Maybe Obama can have Trichet over to the White House sometime to get some pointers on how the markets really work, and what really fixes them.

Friday, March 20, 2009

Tax them, not me

The WSJ editorial page will get you hatin' on liberals, if anything can. (Maybe to be more precise: hatin' on those on the Left who are sanctimonious about tax cuts.)

Here's the deal. Obama has to get money into the government to pay for "reform", which is to say, to finance an expansion of entitlements like health care, et cetera. How does he do this? One, he lets the Bush tax cuts expire in 2011, which puts them back to Clinton-era rates (top rate goes to 39.6% from 35%, 33% rate increases to 36%). Two, he caps the tax benefits for private donations at 28% for itemized tax filers in the top two income brackets, from 35% and 33%. In practical terms this just means that donating to non-profits, universities, and charities just got more "expensive", in the sense that the tax break for donations is less.

So what's the problem? No problem, unless you're running a non-profit, university, or charity. Suddenly you have less money. And what do you know? The Left is up in arms. The Ivy League, United Jewish Appeal, The Independent Sector--hardly Big Business on the Right-- are all preparing petitions. Don't raise our taxes! Don't raise our taxes!
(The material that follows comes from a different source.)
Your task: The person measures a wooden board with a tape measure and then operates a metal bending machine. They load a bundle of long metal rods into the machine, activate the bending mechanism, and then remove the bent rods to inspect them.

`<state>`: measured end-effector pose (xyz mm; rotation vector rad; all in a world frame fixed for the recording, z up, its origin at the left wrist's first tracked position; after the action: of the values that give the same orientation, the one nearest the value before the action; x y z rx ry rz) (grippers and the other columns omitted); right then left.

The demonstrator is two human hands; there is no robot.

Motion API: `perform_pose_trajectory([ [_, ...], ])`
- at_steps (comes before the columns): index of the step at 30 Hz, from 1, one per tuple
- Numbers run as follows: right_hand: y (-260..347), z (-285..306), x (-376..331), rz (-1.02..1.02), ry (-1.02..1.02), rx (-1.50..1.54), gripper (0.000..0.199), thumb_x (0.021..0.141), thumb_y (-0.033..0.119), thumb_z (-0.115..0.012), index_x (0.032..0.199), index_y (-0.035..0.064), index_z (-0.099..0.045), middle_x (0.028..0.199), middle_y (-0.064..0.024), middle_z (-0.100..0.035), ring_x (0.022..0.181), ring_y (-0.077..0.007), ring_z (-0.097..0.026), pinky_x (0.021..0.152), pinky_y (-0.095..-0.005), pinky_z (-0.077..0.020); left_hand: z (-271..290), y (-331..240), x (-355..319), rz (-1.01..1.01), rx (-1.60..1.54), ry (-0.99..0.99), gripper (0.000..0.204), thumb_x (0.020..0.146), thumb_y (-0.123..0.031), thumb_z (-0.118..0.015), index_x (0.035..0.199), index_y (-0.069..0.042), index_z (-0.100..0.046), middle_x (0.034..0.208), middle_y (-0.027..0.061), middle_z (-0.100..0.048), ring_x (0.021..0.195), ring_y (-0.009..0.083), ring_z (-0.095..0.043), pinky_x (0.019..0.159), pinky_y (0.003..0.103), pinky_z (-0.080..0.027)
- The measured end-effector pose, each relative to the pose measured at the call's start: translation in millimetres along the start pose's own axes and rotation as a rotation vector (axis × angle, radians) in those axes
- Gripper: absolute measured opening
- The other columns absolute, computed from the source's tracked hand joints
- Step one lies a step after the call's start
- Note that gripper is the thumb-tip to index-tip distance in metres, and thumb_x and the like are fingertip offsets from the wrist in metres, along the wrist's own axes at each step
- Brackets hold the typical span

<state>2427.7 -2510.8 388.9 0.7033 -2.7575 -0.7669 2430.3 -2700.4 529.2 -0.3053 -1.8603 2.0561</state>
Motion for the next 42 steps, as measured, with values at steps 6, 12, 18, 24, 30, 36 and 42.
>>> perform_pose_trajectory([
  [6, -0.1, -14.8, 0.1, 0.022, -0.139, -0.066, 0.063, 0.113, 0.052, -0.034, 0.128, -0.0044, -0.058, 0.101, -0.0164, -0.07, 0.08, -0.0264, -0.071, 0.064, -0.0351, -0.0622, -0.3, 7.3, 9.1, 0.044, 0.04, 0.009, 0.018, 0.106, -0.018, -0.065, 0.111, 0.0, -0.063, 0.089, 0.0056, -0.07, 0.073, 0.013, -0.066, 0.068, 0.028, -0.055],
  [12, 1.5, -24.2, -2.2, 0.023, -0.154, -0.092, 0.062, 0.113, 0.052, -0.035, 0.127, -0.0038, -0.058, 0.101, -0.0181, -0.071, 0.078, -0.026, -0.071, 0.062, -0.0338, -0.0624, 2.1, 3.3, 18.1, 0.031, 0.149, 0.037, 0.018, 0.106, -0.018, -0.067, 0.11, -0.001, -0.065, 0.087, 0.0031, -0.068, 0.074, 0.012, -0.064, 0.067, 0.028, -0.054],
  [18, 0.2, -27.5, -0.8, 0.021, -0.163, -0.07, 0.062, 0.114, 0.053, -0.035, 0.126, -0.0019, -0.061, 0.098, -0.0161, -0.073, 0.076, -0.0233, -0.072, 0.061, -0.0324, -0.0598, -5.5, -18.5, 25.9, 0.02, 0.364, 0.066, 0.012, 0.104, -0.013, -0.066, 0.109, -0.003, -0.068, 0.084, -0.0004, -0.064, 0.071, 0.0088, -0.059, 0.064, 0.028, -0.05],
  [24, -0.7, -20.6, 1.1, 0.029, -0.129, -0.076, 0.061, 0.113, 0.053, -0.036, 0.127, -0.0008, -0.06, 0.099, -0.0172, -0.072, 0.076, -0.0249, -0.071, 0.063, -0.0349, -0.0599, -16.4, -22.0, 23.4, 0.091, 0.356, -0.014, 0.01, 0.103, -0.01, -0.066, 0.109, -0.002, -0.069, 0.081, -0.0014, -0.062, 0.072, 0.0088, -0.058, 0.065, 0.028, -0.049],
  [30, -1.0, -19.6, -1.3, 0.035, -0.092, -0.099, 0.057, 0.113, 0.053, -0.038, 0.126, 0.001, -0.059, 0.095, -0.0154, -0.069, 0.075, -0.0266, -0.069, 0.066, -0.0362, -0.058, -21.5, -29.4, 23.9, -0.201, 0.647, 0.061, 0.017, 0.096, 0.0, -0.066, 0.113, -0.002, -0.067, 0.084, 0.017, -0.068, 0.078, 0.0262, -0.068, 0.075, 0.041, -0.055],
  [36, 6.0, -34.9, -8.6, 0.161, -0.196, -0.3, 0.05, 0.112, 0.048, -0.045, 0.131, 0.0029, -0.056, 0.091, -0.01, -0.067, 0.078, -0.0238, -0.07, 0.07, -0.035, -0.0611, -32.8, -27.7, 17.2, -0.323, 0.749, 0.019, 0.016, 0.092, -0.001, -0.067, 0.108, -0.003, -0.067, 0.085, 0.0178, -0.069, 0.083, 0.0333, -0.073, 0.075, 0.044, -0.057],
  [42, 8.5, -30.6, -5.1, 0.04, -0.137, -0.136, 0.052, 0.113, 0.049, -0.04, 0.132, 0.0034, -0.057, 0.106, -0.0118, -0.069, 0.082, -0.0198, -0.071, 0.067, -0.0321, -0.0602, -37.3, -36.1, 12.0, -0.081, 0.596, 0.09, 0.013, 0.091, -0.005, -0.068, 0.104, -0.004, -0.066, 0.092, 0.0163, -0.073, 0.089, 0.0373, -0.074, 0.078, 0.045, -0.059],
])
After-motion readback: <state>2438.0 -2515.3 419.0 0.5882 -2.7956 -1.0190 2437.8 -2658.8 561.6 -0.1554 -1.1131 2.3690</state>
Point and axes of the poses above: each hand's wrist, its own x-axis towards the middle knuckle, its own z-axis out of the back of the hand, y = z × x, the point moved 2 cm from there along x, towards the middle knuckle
This response from the Left, of course, gives the game away. No one likes taxes to be raised on them, and when it counts, everyone squeals. It's a bipartisan squeal. Maybe liberals and conservatives can agree on this, and we can pull a little of the hypocricy on the Left out of the debate. The same folks whose lips slaver at the thought of knee capping Big Business are suddenly self-righteous about their own bottom line. But the money's gotta come from somewhere, right? Buck up.

Tuesday, March 17, 2009

George Will Strikes

I rarely read Will like this. I take it he's feeling journalistically mistreated. I agree with him -- I hope not out of cynicism but epistemic humility -- that in a couple of decades, we'll be on to some new claim about the Earth writ large and what all industrialized nations must do immediately to avert disaster. It's worth a read if you follow George Will, though I haven't followed up on his references (i.e., to the NYT article).